True righteousness (without sin; perfect with the Law) is an absolute requirement for reconciliation with God (salvation). Without this reconciliation, or a renewed righteous state with God, man cannot be saved from death and eternal separation from God; it is truly impossible. We see the need for righteousness throughout scripture and we also see that a person's belief (or faith) has been paramount to achieving a rightness with the Creator. Even in the Old Testament, we see that a person's belief in God was the necessary requirement for reconciliation with Him:
6 Then [Abraham] believed in the LORD; and [God] reckoned it to him as righteousness. Genesis 15:6
1 What then shall we say that Abraham, our forefather according to the flesh, has found? 2 For if Abraham was justified by works, he has something to boast about, but not before God. 3 For what does the Scripture say? “ABRAHAM BELIEVED GOD, AND IT WAS CREDITED TO HIM AS RIGHTEOUSNESS.” 4 Now to the one who works, his wage is not credited as a favor, but as what is due. 5 But to the one who does not work, but believes in Him who justifies the ungodly, his faith is credited as righteousness... Romans 4:1-5
This necessity for belief continues today under the work of the New Covenant which God provided through the death, burial, and resurrection of Jesus. Going back to our scripture for today (Acts 3:14-15), we see that Jesus was truly righteous before God; He was pure, without blemish, and fulfilled the legal requirements of the Law of God. In addition, if we believe (place our faith) in Christ Jesus, then we are hidden in the righteousness of Christ!

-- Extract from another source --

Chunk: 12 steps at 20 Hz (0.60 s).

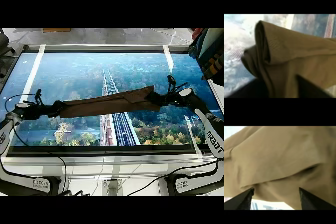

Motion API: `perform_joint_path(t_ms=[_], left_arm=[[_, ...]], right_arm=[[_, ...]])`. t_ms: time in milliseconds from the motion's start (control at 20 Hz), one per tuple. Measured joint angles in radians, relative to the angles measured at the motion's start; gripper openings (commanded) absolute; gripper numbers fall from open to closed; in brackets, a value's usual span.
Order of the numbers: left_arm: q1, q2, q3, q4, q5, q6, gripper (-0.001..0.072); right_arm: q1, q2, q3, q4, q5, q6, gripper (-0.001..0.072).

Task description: Fold the clothes and pants, and hang the long-sleeved shirts on hangers.

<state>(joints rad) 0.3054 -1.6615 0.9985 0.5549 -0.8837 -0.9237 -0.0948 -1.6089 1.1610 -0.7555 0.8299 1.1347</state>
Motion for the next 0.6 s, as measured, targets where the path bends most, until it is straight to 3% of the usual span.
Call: perform_joint_path(t_ms=[50,150,250,300,600], left_arm=[[-0.017,-0.006,0.005,0.002,0.011,0.006,0.0012],[-0.042,-0.01,0.025,-0.005,0.026,0.013,0.0012],[-0.056,0.005,0.056,-0.017,0.019,0.015,0.0011],[-0.059,0.019,0.071,-0.019,0.006,0.015,0.0011],[-0.054,0.221,0.143,0.109,-0.105,-0.008,0.0011]], right_arm=[[0.014,0.0,0.0,0.0,0.003,0.0,0.0482],[0.048,0.0,0.0,0.0,0.007,0.0,0.041],[0.089,0.0,0.0,0.0,0.013,0.0,0.0178],[0.11,0.0,0.002,0.002,0.013,0.0,0.0009],[0.282,0.0,0.079,0.011,-0.018,0.01,0.0008]])
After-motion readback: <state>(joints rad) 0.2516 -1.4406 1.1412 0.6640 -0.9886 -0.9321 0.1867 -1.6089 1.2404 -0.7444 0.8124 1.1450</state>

21 He made Him who knew no sin to be sin on our behalf, so that we might become the righteousness of God in Him. 2 Corinthians 5:21
3 For you have died and your life is hidden with Christ in God. Colossians 3:3
You see, Christ said that the self-righteousness of the Pharisees would never meet the requirements necessary to achieve rightness with God. That is why He said that our righteousness must surpass (or exceed) that of the Pharisees. But as believers who put our faith in Christ, we are hidden in the righteousness of Christ! Just as with Abraham, our faith in Him is credited to us as righteousness and because of the righteousness of Christ, we are then justified (acquitted of our sin) and made righteous in the eyes of the Father!

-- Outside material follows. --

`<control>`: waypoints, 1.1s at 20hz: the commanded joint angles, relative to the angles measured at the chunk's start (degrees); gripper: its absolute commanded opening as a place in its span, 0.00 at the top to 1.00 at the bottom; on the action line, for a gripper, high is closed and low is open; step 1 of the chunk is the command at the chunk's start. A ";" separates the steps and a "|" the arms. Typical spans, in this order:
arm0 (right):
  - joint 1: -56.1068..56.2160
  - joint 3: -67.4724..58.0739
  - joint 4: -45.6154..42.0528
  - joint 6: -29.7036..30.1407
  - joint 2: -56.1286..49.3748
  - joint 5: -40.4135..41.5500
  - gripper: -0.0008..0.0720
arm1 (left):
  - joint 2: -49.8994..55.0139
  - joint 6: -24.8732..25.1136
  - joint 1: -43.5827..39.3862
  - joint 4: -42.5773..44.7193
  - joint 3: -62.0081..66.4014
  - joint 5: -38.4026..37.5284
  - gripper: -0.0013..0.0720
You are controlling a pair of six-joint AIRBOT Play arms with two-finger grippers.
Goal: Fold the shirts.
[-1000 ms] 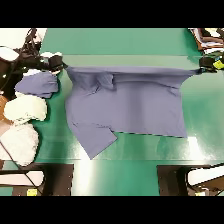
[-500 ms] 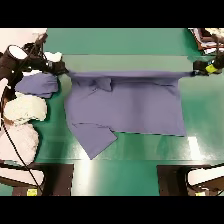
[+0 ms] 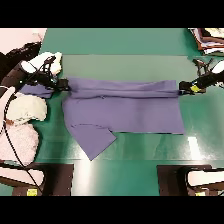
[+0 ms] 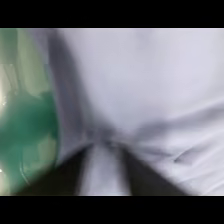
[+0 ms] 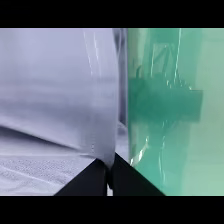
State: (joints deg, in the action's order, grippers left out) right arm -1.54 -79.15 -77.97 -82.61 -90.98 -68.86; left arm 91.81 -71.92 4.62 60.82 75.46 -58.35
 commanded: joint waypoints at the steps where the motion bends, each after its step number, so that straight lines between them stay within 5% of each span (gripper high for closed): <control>1: 0.92 0.39 0.42 -0.09 0.37 -1.33 0.56 | 0.00 -1.79 0.04 -0.17 -0.31 -3.91 0.33; 5: -2.49 -3.80 0.35 0.20 2.14 -13.44 0.54 | -6.05 -3.41 2.49 3.48 -1.68 -11.54 0.33; 8: -6.43 2.99 1.42 0.39 10.14 -14.05 0.55 | -16.76 -5.95 2.97 6.47 -14.08 -11.58 0.33; 12: -12.24 15.47 16.33 6.62 19.80 -14.95 0.55 | -30.80 -6.27 1.31 3.45 -36.52 -10.97 0.33; 16: -15.80 22.84 21.81 7.74 25.44 -14.49 0.55 | -37.29 -6.27 -3.65 -4.39 -49.79 -7.85 0.33; 22: -16.41 24.17 21.86 7.74 30.58 -14.75 0.55 | -37.33 -6.73 -10.29 -10.12 -52.92 3.80 0.33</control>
State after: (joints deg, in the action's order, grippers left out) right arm -17.50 -55.92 -57.14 -75.22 -62.89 -83.44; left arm 55.00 -78.35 -2.79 53.12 24.67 -61.82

Through Christ, we have been made right with God! Therefore, we are now reconciled to God and have received the gift of salvation!

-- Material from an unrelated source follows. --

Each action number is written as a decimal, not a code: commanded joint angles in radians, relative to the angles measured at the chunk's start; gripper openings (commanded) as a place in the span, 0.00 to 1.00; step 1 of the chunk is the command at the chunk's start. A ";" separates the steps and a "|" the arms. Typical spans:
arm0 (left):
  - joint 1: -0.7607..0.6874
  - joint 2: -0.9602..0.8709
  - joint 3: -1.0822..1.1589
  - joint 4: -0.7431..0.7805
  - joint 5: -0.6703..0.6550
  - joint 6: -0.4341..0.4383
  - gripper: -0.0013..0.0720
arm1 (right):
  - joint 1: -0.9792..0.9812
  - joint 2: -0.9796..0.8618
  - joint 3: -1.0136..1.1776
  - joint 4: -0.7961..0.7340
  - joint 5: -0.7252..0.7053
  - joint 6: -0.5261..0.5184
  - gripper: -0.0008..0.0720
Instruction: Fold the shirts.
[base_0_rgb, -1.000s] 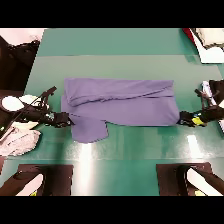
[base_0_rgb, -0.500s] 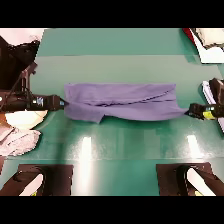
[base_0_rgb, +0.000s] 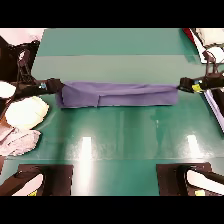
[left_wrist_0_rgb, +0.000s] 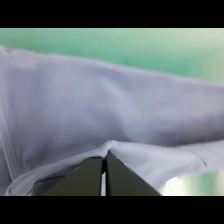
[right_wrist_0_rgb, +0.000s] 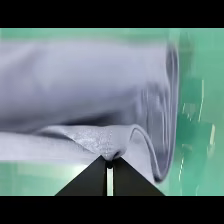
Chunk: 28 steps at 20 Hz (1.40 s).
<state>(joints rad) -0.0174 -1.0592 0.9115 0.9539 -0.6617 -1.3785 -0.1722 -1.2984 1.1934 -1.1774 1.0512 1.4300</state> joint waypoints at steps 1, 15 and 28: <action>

Romans 10:10 gives us a clear understanding of how the righteousness of Christ is provided to us at the moment we believe: 10 for with the heart a person believes, resulting in righteousness, and with the mouth he confesses, resulting in salvation.
Confess with your mouth, believe in your heart. This beginning act of faith is where we find reconciliation with God. And to those of you who may be wondering, no, water baptism is not a necessary part of this equation for peace with God. Remember that it is rightness with God that man longs to achieve once again, and this has been made available by the rightness of Jesus Christ. Believe in Him who died as the payment for our sins and was raised to life for our victory over death and you will be saved.